I shrug nonchalantly, fetch an opener from a drawer, and methodically remove the cap, then take a long swallow. I’m stalling. I’ve been stalling since I hung up the phone. Nancy knows it, which is why she followed me. “I’ve got to go to Denver,” I finally reply apprehensively.

She lets out a long breath. “When?”

“Tomorrow.”

“We’re going to see
Phantom
tomorrow.”

“I know. I’m sorry.”

“Really?” she responds facetiously.

“Come on, Nance,” I say calmly. “The guy’s dying. He’s my only link to the past. Probably the last chance I’ve got to identify that soldier.”

“You know,” she says wearily. “I really don’t think I care anymore.”

“You know what I think?” I shoot back sharply, heightening the tension. “I think you’ve misplaced your priorities.”

“No. You’re my priority. Can’t you see what this is doing to you?”

“Maybe it wouldn’t be so bad if you gave me a little support instead of fighting me every step of the way.”

“God,” she exclaims in a throaty growl, her tone a mixture of disappointment and disbelief. “You sound just like you used to.”

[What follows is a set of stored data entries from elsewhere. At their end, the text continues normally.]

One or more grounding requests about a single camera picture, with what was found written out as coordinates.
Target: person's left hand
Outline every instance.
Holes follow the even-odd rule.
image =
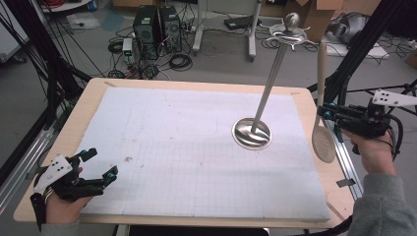
[[[81,198],[71,203],[62,200],[52,193],[46,200],[46,223],[48,224],[72,224],[78,221],[81,210],[92,197]]]

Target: paper
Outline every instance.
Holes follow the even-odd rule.
[[[323,189],[291,95],[268,100],[271,144],[247,150],[231,129],[260,94],[108,88],[79,146],[86,179],[118,179],[85,213],[327,220]]]

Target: person's right hand
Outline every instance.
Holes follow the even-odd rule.
[[[357,145],[362,156],[362,164],[368,173],[385,173],[395,175],[392,162],[391,138],[386,132],[375,140],[366,139],[346,130],[342,133],[350,138],[352,145]]]

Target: gray sleeve
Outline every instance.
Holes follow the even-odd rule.
[[[40,236],[78,236],[80,223],[42,224]]]
[[[353,208],[348,235],[417,235],[415,211],[404,198],[402,180],[387,174],[369,174],[364,194]]]

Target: round metal base
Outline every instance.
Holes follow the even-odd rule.
[[[233,139],[238,145],[251,150],[259,150],[266,148],[272,140],[272,133],[269,127],[260,121],[255,133],[251,132],[254,118],[243,118],[233,125]]]

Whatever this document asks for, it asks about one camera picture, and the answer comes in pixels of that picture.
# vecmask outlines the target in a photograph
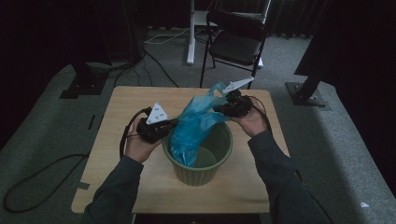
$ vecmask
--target plastic bag
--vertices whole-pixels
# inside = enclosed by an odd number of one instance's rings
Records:
[[[222,90],[226,86],[219,82],[206,95],[194,96],[178,118],[178,124],[171,137],[171,152],[175,160],[193,167],[198,146],[207,138],[216,123],[229,120],[213,107],[227,103]],[[222,96],[214,95],[219,91]]]

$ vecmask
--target chair
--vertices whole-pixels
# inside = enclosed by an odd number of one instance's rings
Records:
[[[211,29],[211,23],[219,27],[220,32],[217,36]],[[208,38],[200,88],[204,81],[208,52],[212,56],[213,67],[216,67],[215,62],[225,63],[250,71],[253,77],[256,76],[262,48],[267,37],[267,29],[261,21],[232,12],[213,10],[206,15],[206,30]]]

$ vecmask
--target black curtain
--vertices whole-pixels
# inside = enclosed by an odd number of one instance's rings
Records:
[[[296,74],[324,75],[323,81],[334,85],[395,195],[394,8],[394,1],[333,0]]]
[[[109,60],[91,0],[3,0],[0,27],[3,148],[58,71]]]

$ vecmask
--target black controller
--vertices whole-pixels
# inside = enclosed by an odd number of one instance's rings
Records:
[[[149,116],[151,108],[145,113]],[[151,144],[168,135],[171,132],[171,129],[176,127],[178,123],[177,119],[170,119],[160,121],[158,123],[147,124],[147,120],[147,118],[140,120],[137,125],[137,133],[143,140]]]
[[[251,109],[250,98],[242,96],[239,90],[230,91],[225,98],[228,103],[214,107],[214,111],[227,117],[239,118],[245,116]]]

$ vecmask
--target gray sleeve
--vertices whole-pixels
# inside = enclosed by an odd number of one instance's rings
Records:
[[[80,223],[130,223],[142,170],[143,164],[122,157],[95,192]]]
[[[273,223],[330,223],[270,132],[257,134],[248,145],[267,188]]]

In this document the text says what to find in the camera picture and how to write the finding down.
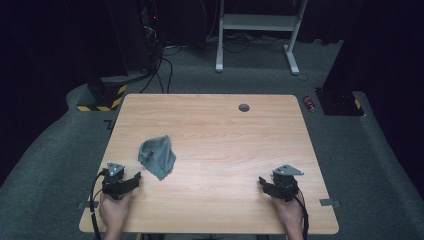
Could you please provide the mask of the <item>small red object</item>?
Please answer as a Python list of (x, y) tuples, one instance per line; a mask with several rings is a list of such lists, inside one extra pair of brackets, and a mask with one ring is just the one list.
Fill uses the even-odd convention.
[(314, 112), (316, 110), (315, 104), (309, 96), (305, 96), (303, 98), (303, 103), (310, 112)]

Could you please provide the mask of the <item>black yellow striped stand base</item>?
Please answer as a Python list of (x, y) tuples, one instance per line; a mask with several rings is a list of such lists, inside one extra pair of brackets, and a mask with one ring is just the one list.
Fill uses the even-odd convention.
[(126, 90), (126, 81), (125, 76), (90, 79), (77, 102), (77, 109), (84, 112), (116, 110)]

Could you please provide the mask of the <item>person's right hand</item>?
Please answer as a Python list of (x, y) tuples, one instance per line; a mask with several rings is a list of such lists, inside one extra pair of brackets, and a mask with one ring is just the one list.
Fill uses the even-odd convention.
[(301, 232), (303, 229), (303, 202), (294, 197), (291, 201), (272, 197), (277, 216), (287, 233)]

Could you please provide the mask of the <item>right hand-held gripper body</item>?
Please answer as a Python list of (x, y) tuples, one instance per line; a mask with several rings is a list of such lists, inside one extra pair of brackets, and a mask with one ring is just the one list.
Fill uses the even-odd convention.
[(295, 177), (303, 174), (303, 171), (287, 164), (274, 169), (272, 178), (275, 186), (274, 196), (286, 202), (291, 201), (299, 192)]

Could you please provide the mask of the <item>grey-blue diamond weave cloth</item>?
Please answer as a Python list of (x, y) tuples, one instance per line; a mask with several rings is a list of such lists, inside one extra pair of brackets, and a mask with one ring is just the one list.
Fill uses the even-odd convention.
[(159, 181), (172, 172), (175, 160), (168, 135), (148, 139), (139, 147), (138, 161)]

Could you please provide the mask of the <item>white metal stand frame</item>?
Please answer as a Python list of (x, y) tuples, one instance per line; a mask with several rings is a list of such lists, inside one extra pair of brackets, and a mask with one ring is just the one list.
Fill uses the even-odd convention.
[(218, 44), (216, 53), (215, 70), (220, 73), (224, 70), (224, 48), (223, 39), (225, 30), (249, 30), (249, 31), (274, 31), (290, 32), (289, 43), (284, 45), (283, 50), (287, 58), (291, 73), (299, 75), (300, 70), (295, 60), (293, 49), (300, 26), (303, 21), (304, 12), (308, 0), (301, 0), (296, 15), (252, 15), (252, 14), (227, 14), (225, 12), (225, 0), (219, 3), (219, 28)]

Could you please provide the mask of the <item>black stand base plate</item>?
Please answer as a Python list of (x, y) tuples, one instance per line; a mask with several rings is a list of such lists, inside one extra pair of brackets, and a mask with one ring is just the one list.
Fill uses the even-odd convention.
[(325, 115), (328, 116), (364, 116), (365, 112), (359, 100), (351, 93), (316, 88), (315, 93)]

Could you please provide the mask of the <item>person's left hand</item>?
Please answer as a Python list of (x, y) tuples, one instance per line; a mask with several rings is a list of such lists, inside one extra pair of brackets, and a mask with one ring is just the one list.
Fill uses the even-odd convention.
[(109, 235), (122, 232), (128, 215), (131, 197), (132, 194), (127, 193), (123, 195), (121, 200), (114, 200), (109, 195), (100, 195), (99, 213), (106, 224), (106, 232)]

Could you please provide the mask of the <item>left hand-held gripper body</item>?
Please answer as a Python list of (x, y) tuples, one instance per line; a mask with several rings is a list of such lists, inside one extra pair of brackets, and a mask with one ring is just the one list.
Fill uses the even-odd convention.
[(124, 165), (108, 162), (104, 170), (104, 179), (102, 181), (102, 192), (109, 195), (114, 200), (123, 198)]

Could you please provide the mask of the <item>black equipment tower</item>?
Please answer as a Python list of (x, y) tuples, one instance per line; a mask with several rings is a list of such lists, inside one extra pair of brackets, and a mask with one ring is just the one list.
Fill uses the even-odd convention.
[(144, 30), (149, 66), (154, 70), (163, 45), (163, 24), (159, 0), (140, 0), (140, 17)]

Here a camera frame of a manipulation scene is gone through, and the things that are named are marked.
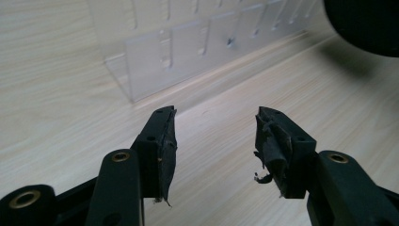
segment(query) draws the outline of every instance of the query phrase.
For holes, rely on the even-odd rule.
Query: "light wood surface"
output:
[[[35,184],[59,194],[91,179],[164,105],[178,109],[173,208],[146,201],[147,225],[310,225],[306,201],[253,181],[260,105],[291,117],[318,152],[348,153],[399,192],[399,60],[328,34],[281,42],[132,104],[104,65],[86,1],[2,1],[0,197]],[[236,73],[276,51],[291,57]]]

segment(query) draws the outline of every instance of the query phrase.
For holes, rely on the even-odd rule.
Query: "clear plastic box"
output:
[[[88,0],[107,68],[133,101],[303,30],[319,0]]]

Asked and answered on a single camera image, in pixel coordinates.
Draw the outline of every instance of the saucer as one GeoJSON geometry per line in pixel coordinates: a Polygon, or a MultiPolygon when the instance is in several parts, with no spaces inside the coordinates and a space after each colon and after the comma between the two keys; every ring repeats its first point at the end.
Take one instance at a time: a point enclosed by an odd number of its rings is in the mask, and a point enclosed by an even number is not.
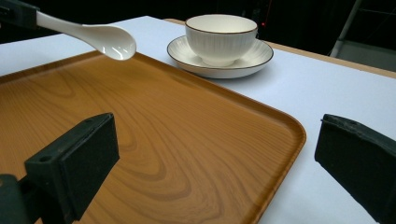
{"type": "Polygon", "coordinates": [[[256,39],[252,48],[233,64],[225,67],[207,65],[192,52],[186,36],[181,36],[168,45],[169,56],[180,68],[200,77],[234,78],[245,77],[264,68],[274,56],[273,49],[264,41],[256,39]]]}

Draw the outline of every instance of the table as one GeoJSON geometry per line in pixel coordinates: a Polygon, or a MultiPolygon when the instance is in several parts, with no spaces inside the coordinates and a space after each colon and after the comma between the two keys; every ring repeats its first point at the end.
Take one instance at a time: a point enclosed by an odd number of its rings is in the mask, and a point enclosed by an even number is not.
{"type": "MultiPolygon", "coordinates": [[[[182,25],[148,16],[115,24],[134,36],[138,52],[176,66],[166,46],[184,35],[182,25]]],[[[209,79],[292,115],[306,130],[304,148],[260,223],[375,223],[315,162],[314,153],[324,114],[354,119],[396,139],[395,73],[270,44],[275,56],[257,74],[209,79]]],[[[67,35],[0,45],[0,76],[88,51],[90,46],[67,35]]]]}

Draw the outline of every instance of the wooden table edge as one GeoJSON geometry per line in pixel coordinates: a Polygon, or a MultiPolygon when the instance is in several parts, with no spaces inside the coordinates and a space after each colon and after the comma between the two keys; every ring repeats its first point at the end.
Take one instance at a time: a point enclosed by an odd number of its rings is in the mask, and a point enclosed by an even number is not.
{"type": "MultiPolygon", "coordinates": [[[[176,19],[164,19],[164,20],[172,22],[172,23],[184,25],[184,21],[180,21],[180,20],[176,20],[176,19]]],[[[392,71],[388,71],[385,69],[380,69],[380,68],[372,67],[369,65],[360,64],[360,63],[353,63],[353,62],[345,61],[342,59],[332,58],[329,56],[309,52],[309,51],[302,50],[302,49],[295,49],[295,48],[287,47],[284,45],[279,45],[279,44],[268,42],[268,41],[265,41],[265,42],[268,43],[268,45],[271,46],[271,48],[273,48],[273,49],[284,50],[284,51],[287,51],[290,53],[299,54],[299,55],[302,55],[305,57],[318,59],[318,60],[328,62],[328,63],[335,63],[335,64],[343,65],[345,67],[350,67],[350,68],[358,69],[361,71],[374,73],[374,74],[384,76],[384,77],[396,78],[396,72],[392,72],[392,71]]]]}

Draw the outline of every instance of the bowl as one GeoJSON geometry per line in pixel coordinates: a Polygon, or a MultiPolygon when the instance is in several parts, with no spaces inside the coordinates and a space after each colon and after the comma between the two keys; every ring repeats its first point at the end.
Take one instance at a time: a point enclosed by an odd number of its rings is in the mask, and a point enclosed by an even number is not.
{"type": "Polygon", "coordinates": [[[244,56],[258,30],[255,21],[223,14],[196,16],[185,23],[191,50],[211,66],[228,66],[244,56]]]}

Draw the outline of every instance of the ceramic spoon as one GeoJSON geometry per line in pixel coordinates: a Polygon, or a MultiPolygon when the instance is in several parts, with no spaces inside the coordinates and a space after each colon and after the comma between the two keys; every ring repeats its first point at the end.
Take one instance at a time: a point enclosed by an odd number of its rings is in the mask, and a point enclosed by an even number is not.
{"type": "Polygon", "coordinates": [[[77,24],[40,11],[36,13],[36,23],[38,26],[78,38],[115,60],[127,60],[136,53],[134,38],[117,26],[77,24]]]}

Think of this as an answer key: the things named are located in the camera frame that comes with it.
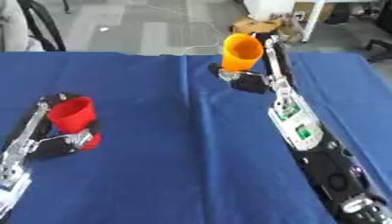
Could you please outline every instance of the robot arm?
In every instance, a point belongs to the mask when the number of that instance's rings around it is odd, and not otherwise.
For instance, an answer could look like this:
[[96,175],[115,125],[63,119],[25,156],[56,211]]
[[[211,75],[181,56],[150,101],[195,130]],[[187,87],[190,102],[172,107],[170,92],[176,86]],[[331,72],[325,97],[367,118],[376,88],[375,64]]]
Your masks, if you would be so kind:
[[263,94],[260,89],[269,89],[276,93],[269,107],[269,117],[320,201],[338,223],[392,224],[387,201],[361,164],[296,92],[288,58],[278,36],[268,33],[255,36],[264,46],[267,74],[229,73],[212,65],[210,71],[215,71],[234,88],[258,94]]
[[92,121],[79,133],[48,136],[52,125],[47,113],[57,104],[75,97],[80,96],[61,93],[42,97],[8,135],[0,162],[0,219],[16,205],[32,182],[31,171],[25,167],[26,159],[74,153],[98,131],[97,122]]

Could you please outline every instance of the plastic cup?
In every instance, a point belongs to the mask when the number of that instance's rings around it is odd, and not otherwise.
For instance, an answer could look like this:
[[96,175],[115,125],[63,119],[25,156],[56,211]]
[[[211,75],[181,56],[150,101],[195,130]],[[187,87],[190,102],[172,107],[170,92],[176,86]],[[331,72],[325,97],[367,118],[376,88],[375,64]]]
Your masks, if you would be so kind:
[[[95,119],[93,101],[87,97],[73,98],[54,106],[48,119],[64,134],[79,133]],[[94,135],[83,150],[90,150],[101,142],[101,133]]]
[[263,47],[256,38],[236,33],[223,44],[222,67],[229,72],[250,70],[262,56]]

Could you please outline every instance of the red cup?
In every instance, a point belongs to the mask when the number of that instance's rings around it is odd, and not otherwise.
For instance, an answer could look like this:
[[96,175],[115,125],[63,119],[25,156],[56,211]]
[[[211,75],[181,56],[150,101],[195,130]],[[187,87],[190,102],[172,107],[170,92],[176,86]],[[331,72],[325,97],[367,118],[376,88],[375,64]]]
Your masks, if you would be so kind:
[[[54,106],[47,114],[48,119],[65,134],[79,133],[95,120],[95,110],[91,98],[78,97],[64,101]],[[89,150],[101,141],[101,134],[97,133],[86,143],[83,150]]]

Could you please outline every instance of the gray floor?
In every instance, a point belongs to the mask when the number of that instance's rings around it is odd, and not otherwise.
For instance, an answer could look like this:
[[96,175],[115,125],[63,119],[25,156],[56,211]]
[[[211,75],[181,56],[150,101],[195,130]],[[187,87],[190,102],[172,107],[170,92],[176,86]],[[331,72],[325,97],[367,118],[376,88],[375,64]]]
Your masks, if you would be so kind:
[[[189,46],[210,46],[186,54],[220,53],[228,27],[247,15],[233,0],[69,0],[70,15],[64,13],[61,0],[39,1],[52,13],[69,51],[159,55],[181,54]],[[355,52],[367,57],[361,48],[370,39],[392,42],[392,36],[372,21],[353,18],[342,25],[319,24],[310,43],[295,44],[289,50]],[[392,84],[392,60],[374,67]]]

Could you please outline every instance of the desk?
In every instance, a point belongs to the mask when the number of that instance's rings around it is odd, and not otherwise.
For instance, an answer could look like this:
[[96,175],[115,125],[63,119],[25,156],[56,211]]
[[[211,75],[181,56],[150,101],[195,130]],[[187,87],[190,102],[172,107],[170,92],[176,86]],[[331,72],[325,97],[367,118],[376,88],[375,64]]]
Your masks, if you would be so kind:
[[[300,93],[391,196],[387,85],[355,54],[290,57]],[[267,115],[274,95],[214,78],[220,59],[0,54],[2,139],[59,91],[92,97],[103,127],[95,150],[30,163],[10,224],[334,223]]]

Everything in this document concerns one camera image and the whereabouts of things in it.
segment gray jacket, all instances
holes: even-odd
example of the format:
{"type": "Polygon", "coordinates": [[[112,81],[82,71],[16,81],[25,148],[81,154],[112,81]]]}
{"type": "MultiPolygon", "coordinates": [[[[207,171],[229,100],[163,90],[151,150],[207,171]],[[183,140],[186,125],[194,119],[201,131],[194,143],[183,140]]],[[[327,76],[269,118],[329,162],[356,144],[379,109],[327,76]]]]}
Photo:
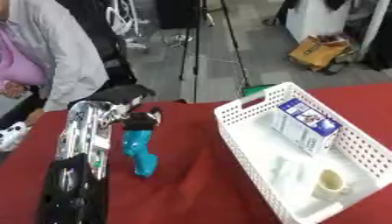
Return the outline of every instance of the gray jacket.
{"type": "Polygon", "coordinates": [[[94,44],[67,9],[54,0],[9,0],[7,32],[17,49],[43,67],[45,111],[87,97],[108,79],[94,44]]]}

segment sleeve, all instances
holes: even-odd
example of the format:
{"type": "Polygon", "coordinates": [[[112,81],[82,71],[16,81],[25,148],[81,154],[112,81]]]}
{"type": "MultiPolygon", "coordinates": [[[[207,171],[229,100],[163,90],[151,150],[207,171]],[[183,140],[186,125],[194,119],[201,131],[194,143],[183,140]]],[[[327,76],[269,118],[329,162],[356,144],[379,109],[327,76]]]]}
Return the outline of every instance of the sleeve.
{"type": "Polygon", "coordinates": [[[55,60],[52,86],[44,111],[66,109],[68,101],[64,96],[74,91],[81,79],[81,51],[88,51],[90,45],[75,43],[77,32],[84,32],[67,9],[58,3],[48,1],[35,10],[36,26],[55,60]]]}

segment white object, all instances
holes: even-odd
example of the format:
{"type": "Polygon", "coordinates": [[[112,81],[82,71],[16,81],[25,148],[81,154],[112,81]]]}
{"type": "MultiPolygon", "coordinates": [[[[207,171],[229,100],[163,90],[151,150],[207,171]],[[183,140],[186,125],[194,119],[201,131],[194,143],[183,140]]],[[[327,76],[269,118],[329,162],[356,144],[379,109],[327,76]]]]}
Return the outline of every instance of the white object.
{"type": "Polygon", "coordinates": [[[342,32],[350,7],[351,1],[330,10],[324,0],[302,0],[297,8],[288,10],[286,27],[298,43],[308,36],[342,32]]]}
{"type": "Polygon", "coordinates": [[[346,182],[336,171],[322,171],[313,195],[322,200],[336,200],[346,189],[346,182]]]}
{"type": "Polygon", "coordinates": [[[282,223],[319,223],[392,181],[392,153],[387,148],[293,83],[231,101],[214,113],[222,138],[282,223]],[[332,148],[317,158],[324,170],[338,172],[351,186],[351,192],[338,200],[311,196],[292,204],[271,184],[276,157],[291,161],[315,159],[270,127],[273,110],[291,98],[306,102],[342,124],[332,148]]]}
{"type": "Polygon", "coordinates": [[[277,157],[272,164],[276,164],[276,168],[272,171],[271,184],[288,203],[297,204],[312,195],[321,173],[317,163],[311,159],[291,161],[277,157]]]}
{"type": "Polygon", "coordinates": [[[0,130],[0,151],[12,151],[12,146],[18,144],[27,131],[24,122],[16,122],[8,129],[0,130]]]}
{"type": "Polygon", "coordinates": [[[340,126],[297,98],[278,105],[272,123],[275,130],[311,156],[322,155],[331,148],[340,126]]]}
{"type": "Polygon", "coordinates": [[[147,49],[146,45],[137,43],[135,38],[125,38],[125,35],[131,29],[133,29],[137,38],[141,37],[139,25],[147,25],[149,23],[148,20],[139,19],[133,0],[112,0],[111,6],[106,9],[106,19],[115,34],[124,37],[127,47],[147,49]]]}

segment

“What the hell do you mean by that?”

“Paranoid, compulsive. You know what I mean. Look at yourself. One minute you’re telling me you think people are trying to kill you, the next you’re talking about dashing off to Denver tomorrow. You think that’s rational behavior?”

“Ohhhh,” I say, my eyes widening in a spooky stare. I can feel myself starting to lose control, feel the need to lash out coming over me like a long-dormant plague surging to life. “You know those wacko Vietnam vets. If they aren’t having nightmares about fire fights and nape, they’re stalking our cities and towns, blowing people away just for kicks.”

“Please, Cal,” Nancy pleads vulnerably, her eyes starting to glisten. “We haven’t done this in twenty years. I hated it then and I hate it now.”

I take a long swallow of beer, then another, trying to wash down the lump of in-country anger that’s rising in my throat. “Can’t hate it without hating me, babe,” I say, punctuating the remark with a flick of my forefinger that sends the cap from the beer bottle rocketing off the counter and across the kitchen like a miniature hockey puck. “Go ahead, Nance,” I taunt, knowing it will hurt her. I don’t want to but I can’t help myself and do it anyway. “Go ahead, say it, if it’ll make you feel better. I can handle it.”

“I don’t hate you, you know that. Seeing you like this is torture.” She sighs defeatedly, then, tears rolling down her cheeks, she comes around the counter and gently, comfortingly puts her arm around my shoulders.

My body is rigid and ungiving. I ignore her presence as I drain the bottle, then step away. “Yeah, well it’s torture for me too.”

“Don’t do this, Cal. I’ve been through it once, but as much as I love you, I don’t think I could handle it again.”

“Well, neither do I, dammit!” I shout, tossing the bottle across the room. It smashes into the stone wall that encloses the fireplace and bursts, showering us with beer and shards of glass.